How many of the lines below hold the word "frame"? Answer only with the number.

----

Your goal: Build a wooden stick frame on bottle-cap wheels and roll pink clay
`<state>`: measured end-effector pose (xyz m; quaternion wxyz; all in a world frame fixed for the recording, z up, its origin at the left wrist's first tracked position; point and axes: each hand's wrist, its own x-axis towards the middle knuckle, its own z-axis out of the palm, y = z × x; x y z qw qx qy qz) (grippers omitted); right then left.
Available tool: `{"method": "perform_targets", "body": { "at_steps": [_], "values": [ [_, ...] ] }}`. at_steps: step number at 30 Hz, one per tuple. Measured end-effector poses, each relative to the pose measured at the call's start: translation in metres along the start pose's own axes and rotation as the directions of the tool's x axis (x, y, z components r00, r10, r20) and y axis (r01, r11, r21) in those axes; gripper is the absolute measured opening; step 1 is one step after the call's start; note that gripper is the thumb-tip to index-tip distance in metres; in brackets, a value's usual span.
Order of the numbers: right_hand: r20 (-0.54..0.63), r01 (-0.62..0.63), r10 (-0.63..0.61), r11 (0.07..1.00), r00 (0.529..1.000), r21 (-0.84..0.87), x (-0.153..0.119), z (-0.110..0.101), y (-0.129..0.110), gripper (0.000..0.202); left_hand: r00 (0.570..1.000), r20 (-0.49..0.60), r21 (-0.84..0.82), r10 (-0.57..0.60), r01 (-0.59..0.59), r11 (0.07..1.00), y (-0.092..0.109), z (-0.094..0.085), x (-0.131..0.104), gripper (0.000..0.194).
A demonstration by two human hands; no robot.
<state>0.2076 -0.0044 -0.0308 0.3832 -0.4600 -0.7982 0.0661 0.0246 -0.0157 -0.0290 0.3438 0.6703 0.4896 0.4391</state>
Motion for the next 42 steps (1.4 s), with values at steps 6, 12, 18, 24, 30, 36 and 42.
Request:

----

SOLUTION FOR THIS TASK
2